[What the task requires] Extract all lines in the data that contain the word "ring".

Collected data:
:::::

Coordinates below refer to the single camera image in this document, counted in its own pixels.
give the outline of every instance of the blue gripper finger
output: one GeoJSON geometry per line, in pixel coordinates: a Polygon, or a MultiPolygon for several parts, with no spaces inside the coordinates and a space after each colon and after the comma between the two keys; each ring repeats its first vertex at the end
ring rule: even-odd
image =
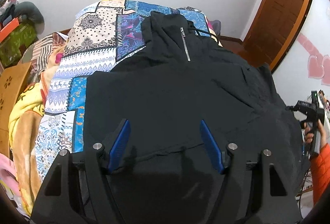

:::::

[Finished exercise]
output: one GeoJSON geometry per line, in pixel coordinates: a Polygon, or a MultiPolygon for several parts, with no spaces inside the coordinates and a space after each colon and after the comma between the two keys; each ring repeats its first vertex at the end
ring rule: even-odd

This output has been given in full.